研究課題
本研究は、有用なα線放出核種211Atの広範囲での利用の実用化を目指し、 211Rn/211Atジェネレータの製造および211Atを使用した担がんマウスの治療実験を行うことを最終目標としている。今年度の本研究では、医学利用を前提とした211Atの抗体への標識方法および211At標識抗体のマウスにおける体内動態について検討した。通常抗体へのハロゲン標識を行う場合、アミノ酸のチロシン残基に直接標識する方法がとられるが、211Atはこの方法では安定に標識することが出来ないため、リジン残基上にスズ誘導体(ATE)を介して標識を行う。この場合、予めATEに211At標識し、次に標識された211At-ATEを抗体に標識する。この方法は、抗体中のリジン残基のみに211Atが標識され、体内での代謝を受けない利点を持つが、一方で時間がかかる操作を含むことや比放射能が低くなるという欠点がある。そこで本方法では、スズ誘導体を抗体に予め複合化させ、その後に211Atを標識する方法を行った。実験はヨーテボリ大学のSture Lindegren准教授の下で行い、10MBqの211Atを100ugのATE複合化抗体と反応させた。モノクローナル抗体にはリツキシマブを用いた。標識では放射化学的収率70-80%、また放射化学的純度は95%以上であった。次に金沢大学で211At標識抗体をマウスに尾静脈投与し体内分布を検討した。投与後30分、1時間、3時間で解剖し、血液、腎臓、肝臓、胃、腸、甲状腺を採取し放射能を測定したところ、ATEを予め抗体に複合化させた場合の211At標識抗体の薬物動態は従来用いられている211At標識抗体と同様の体内分布を示した。以上の結果から予めATE誘導体を抗体に複合化させた方法を用いても211Atを効率的に標識できることが示された。
3: やや遅れている
今年度は211At迅速標識法の開発という目的を達成はしたが、一方で加速器を用いた211Rnの製造が依然定常的に行うことが出来ないため、現在の達成度を③やや遅れている、と判断した。
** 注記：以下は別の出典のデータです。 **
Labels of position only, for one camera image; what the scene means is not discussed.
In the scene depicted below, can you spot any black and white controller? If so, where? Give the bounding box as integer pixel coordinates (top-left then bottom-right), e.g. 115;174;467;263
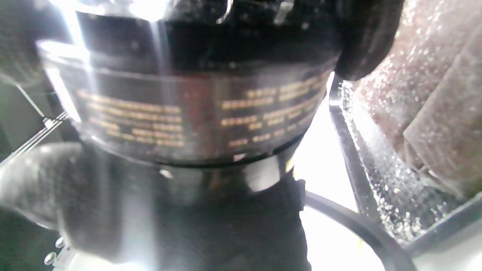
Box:
0;143;416;271

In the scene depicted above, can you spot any black plastic tray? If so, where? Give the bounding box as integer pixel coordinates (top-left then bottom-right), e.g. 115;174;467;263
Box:
329;72;482;258

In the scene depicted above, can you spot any person's right hand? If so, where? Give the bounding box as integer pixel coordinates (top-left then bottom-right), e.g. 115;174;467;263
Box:
334;0;406;82

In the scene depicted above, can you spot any person's left hand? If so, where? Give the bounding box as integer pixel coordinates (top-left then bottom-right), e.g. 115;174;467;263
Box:
226;175;313;271

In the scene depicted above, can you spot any brown leather bag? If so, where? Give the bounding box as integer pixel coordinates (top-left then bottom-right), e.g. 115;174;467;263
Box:
352;0;482;198

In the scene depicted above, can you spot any black leather care cream tin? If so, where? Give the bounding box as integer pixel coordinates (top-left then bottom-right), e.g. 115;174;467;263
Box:
36;0;341;168

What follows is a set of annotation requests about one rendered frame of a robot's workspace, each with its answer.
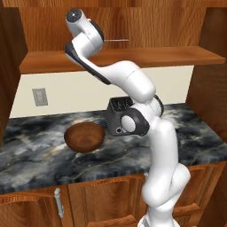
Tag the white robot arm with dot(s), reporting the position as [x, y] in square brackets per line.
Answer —
[161, 153]

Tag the brown wooden bowl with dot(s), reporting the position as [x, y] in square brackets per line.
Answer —
[84, 139]

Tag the wooden upper cabinet body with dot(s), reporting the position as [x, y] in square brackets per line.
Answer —
[165, 56]

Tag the wooden lower cabinet door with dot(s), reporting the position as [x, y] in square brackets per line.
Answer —
[26, 211]
[204, 189]
[109, 201]

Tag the wooden cabinet door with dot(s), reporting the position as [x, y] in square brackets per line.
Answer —
[109, 201]
[153, 26]
[26, 211]
[204, 189]

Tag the wooden upper cabinet door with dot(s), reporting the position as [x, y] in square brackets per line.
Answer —
[153, 26]

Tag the tall wooden side cabinet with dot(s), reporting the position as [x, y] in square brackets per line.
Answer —
[211, 88]
[10, 74]

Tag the black toaster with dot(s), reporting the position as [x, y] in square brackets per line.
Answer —
[113, 118]

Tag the grey wall outlet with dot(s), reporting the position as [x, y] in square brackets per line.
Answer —
[40, 97]

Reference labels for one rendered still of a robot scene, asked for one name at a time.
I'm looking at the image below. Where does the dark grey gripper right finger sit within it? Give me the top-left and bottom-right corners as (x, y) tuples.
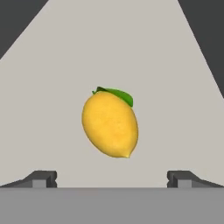
(166, 170), (224, 189)

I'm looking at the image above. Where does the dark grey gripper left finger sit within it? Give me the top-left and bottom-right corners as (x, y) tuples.
(0, 170), (58, 189)

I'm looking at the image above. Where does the yellow lemon with green leaf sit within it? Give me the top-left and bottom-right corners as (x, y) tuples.
(80, 86), (139, 159)

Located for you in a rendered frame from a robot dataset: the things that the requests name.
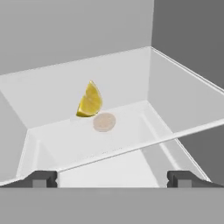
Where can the beige round slice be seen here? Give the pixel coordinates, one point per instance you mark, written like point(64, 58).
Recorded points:
point(104, 122)

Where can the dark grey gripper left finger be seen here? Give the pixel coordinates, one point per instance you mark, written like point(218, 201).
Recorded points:
point(43, 178)

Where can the yellow lemon wedge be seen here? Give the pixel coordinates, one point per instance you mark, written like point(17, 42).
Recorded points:
point(90, 101)

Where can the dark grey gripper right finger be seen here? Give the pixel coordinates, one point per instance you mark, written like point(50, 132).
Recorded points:
point(180, 178)

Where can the clear fridge drawer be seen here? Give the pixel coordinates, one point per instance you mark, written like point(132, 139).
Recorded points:
point(163, 96)

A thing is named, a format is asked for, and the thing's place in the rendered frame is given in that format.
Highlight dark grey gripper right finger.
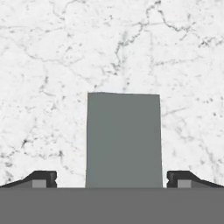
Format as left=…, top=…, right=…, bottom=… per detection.
left=166, top=170, right=224, bottom=189

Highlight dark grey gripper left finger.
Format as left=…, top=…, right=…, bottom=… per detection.
left=0, top=170, right=58, bottom=189

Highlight grey rectangular block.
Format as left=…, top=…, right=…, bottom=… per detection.
left=85, top=92, right=164, bottom=189

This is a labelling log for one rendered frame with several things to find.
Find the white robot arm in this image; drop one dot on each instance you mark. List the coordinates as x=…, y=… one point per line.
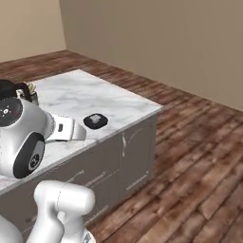
x=22, y=133

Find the black blender lid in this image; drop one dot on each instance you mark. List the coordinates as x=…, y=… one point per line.
x=95, y=121

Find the grey cupboard door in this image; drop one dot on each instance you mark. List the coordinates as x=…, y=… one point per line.
x=140, y=145

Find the wide grey drawer front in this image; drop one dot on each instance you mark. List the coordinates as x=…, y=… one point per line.
x=104, y=199
x=95, y=164

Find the small grey drawer front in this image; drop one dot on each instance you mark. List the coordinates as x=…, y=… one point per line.
x=139, y=186

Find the black blender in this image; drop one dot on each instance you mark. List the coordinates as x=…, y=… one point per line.
x=8, y=88

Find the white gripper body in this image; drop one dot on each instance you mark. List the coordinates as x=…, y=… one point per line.
x=79, y=133

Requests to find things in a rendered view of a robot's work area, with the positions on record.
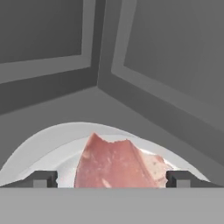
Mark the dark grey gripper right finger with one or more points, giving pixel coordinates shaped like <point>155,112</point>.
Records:
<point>179,176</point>

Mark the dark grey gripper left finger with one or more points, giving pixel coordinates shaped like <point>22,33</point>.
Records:
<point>43,176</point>

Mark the raw red steak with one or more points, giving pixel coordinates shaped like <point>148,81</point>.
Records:
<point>116,163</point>

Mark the round white plate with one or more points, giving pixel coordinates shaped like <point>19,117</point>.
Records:
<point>55,141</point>

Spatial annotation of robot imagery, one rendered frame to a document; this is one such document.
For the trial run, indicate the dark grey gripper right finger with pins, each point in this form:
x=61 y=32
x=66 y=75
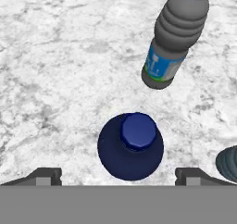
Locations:
x=189 y=174

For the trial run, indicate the dark grey ribbed bottle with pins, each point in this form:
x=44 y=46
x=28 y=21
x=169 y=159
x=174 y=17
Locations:
x=228 y=164

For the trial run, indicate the dark blue bottle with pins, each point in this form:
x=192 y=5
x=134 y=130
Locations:
x=129 y=150

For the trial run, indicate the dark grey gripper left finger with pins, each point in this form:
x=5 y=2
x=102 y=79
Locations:
x=46 y=175

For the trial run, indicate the grey bottle with blue label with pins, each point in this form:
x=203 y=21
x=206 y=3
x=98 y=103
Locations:
x=179 y=27

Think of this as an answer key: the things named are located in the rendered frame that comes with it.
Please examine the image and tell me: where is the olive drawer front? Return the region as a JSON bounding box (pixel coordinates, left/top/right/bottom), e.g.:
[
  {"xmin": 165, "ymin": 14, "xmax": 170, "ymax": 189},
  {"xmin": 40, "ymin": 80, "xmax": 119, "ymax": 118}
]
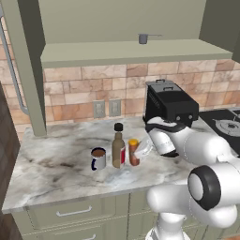
[
  {"xmin": 25, "ymin": 196, "xmax": 117, "ymax": 223},
  {"xmin": 21, "ymin": 216, "xmax": 129, "ymax": 240}
]

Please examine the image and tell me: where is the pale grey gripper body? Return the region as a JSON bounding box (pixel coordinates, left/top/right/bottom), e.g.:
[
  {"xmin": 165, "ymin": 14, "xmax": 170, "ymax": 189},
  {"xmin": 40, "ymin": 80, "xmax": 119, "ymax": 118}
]
[{"xmin": 133, "ymin": 139, "xmax": 155, "ymax": 160}]

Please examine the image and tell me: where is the grey bar door handle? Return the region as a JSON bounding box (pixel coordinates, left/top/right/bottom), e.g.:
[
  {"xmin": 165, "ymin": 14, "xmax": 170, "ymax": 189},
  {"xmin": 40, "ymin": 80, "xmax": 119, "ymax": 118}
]
[{"xmin": 0, "ymin": 5, "xmax": 30, "ymax": 116}]

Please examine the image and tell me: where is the grey wall socket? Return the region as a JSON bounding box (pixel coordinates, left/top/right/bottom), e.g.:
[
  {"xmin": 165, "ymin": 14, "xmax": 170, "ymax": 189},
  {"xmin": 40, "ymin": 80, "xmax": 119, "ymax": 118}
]
[
  {"xmin": 92, "ymin": 99, "xmax": 106, "ymax": 119},
  {"xmin": 108, "ymin": 97, "xmax": 123, "ymax": 118}
]

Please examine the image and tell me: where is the brown syrup bottle black cap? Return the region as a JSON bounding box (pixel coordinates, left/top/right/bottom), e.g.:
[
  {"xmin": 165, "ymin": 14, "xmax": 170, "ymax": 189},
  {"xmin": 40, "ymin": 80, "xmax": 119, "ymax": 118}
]
[{"xmin": 111, "ymin": 122, "xmax": 128, "ymax": 170}]

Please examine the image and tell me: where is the white mug with dark handle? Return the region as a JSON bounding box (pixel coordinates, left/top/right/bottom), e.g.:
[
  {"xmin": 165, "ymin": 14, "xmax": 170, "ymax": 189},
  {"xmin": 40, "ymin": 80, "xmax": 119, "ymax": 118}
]
[{"xmin": 90, "ymin": 146, "xmax": 108, "ymax": 172}]

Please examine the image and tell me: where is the olive base cupboard door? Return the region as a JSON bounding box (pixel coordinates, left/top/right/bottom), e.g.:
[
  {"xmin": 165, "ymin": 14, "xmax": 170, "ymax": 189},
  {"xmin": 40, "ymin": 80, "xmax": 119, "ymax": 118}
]
[{"xmin": 127, "ymin": 188, "xmax": 164, "ymax": 240}]

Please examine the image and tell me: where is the olive cabinet door with handle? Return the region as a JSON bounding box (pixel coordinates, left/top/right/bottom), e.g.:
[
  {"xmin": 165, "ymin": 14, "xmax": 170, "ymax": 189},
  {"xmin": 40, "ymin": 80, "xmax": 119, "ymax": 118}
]
[{"xmin": 0, "ymin": 0, "xmax": 48, "ymax": 138}]

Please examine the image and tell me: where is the black toaster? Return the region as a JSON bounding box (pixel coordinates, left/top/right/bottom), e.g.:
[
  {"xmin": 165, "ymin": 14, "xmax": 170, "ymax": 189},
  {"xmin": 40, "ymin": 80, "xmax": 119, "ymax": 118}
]
[{"xmin": 142, "ymin": 79, "xmax": 201, "ymax": 128}]

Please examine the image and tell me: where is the dark wooden tall panel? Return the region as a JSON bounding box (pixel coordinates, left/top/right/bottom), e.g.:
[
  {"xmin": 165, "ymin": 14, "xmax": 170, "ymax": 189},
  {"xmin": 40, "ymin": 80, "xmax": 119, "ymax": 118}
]
[{"xmin": 0, "ymin": 82, "xmax": 23, "ymax": 240}]

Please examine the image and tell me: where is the black hob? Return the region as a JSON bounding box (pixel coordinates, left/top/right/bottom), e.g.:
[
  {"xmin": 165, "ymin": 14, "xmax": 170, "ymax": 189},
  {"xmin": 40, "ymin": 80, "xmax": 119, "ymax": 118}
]
[{"xmin": 198, "ymin": 107, "xmax": 240, "ymax": 148}]

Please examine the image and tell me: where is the orange honey bottle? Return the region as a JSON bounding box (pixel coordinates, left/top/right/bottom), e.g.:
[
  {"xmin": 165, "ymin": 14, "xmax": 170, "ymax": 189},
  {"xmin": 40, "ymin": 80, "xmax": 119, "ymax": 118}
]
[{"xmin": 127, "ymin": 138, "xmax": 141, "ymax": 167}]

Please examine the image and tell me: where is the olive open wall cabinet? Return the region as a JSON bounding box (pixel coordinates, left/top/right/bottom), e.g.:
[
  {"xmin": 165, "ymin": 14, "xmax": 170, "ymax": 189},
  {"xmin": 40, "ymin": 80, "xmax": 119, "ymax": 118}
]
[{"xmin": 37, "ymin": 0, "xmax": 240, "ymax": 69}]

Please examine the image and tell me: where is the grey measuring cup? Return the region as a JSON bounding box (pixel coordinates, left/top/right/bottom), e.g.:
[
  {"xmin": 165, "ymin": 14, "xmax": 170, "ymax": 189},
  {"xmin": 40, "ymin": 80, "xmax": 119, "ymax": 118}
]
[{"xmin": 138, "ymin": 33, "xmax": 163, "ymax": 45}]

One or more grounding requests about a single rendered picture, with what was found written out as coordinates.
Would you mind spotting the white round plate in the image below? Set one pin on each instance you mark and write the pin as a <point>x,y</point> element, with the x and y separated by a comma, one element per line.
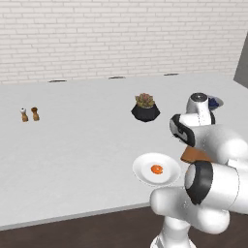
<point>143,169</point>

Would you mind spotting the dark blue item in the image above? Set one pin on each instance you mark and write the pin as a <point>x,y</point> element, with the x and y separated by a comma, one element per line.
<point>212,103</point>

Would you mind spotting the orange round meat piece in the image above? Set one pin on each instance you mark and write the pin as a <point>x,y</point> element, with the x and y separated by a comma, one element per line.
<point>157,169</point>

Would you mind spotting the brown wooden cutting board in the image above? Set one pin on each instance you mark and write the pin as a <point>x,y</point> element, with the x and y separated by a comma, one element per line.
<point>193,156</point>

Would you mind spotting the white bowl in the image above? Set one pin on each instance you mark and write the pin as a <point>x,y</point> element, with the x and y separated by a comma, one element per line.
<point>220,102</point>

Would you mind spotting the grey tall panel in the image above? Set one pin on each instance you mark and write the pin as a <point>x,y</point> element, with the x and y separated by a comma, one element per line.
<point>242,66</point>

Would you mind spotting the brown wooden shaker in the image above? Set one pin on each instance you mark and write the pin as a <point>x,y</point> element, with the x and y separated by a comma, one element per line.
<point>35,115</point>

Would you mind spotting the succulent in black pot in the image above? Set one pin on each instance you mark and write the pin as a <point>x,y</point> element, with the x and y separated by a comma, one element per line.
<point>146,111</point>

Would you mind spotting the wooden shaker with white top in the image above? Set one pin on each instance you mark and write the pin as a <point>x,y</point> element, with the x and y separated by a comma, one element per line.
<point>24,117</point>

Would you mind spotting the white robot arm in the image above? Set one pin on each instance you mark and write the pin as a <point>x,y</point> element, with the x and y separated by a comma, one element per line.
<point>223,145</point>

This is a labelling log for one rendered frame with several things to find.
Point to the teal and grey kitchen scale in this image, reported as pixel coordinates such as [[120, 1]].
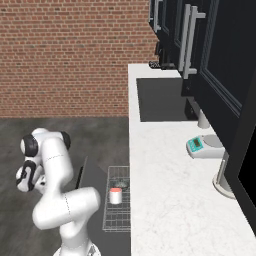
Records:
[[203, 148]]

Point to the white cup with red rim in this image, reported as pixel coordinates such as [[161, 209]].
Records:
[[115, 196]]

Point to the white paper towel holder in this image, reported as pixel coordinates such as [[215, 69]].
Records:
[[222, 181]]

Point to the dark dishwasher door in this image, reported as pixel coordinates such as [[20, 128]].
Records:
[[96, 176]]

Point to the large black cupboard door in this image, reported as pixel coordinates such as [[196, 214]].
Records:
[[226, 60]]

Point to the black cupboard run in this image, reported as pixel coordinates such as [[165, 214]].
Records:
[[156, 16]]

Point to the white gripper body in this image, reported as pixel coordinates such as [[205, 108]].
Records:
[[41, 184]]

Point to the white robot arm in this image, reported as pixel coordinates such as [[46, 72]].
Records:
[[56, 166]]

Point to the black sink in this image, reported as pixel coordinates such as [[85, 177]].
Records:
[[163, 100]]

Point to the small dark round object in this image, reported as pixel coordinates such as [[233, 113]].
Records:
[[154, 64]]

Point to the black countertop appliance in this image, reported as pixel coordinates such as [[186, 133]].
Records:
[[165, 55]]

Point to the dark bowl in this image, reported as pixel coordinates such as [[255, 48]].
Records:
[[120, 184]]

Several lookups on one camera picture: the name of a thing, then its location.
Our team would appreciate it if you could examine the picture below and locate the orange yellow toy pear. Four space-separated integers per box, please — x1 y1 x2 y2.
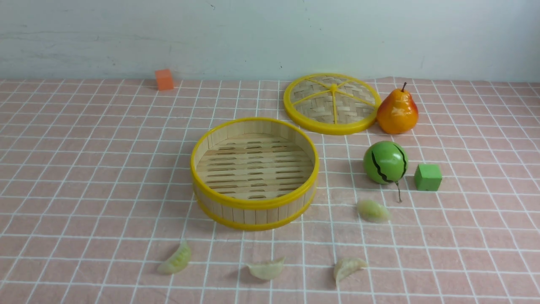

本研究課題のα線放出核種211Rnの製造には加速器が必要である。そこで日本原子力研究開発機構(原研機構)のタンデム型加速器での実験を引き続いて行うことができる環境を整備する。具体的には以下のとおりとする。1)加速器を用いた211Rnの製造:製造には日本原子力研究開発機構のタンデム加速器を利用する。実験では、209Bi(7Li, 5n)211Rn反応を利用して211Rnを製造する。2)溶媒抽出系を用いた211Rn/211Atジェネレータの開発:製造した211Rnを溶媒抽出系で有機相に捕集するため、最適有機溶媒の選定を行う。抽出後に生成する211Atの回収するための溶媒の選定を行う。3) 211Rn/211At由来211Atの標識薬剤の作成と動物実験による薬物動態評価:ジェネレータからミルキングして得た211Atの標識方法を検討する。標識薬剤が既存の211At標識薬剤と同一であることを示すために、マウスを用いた薬物動態評価を行う。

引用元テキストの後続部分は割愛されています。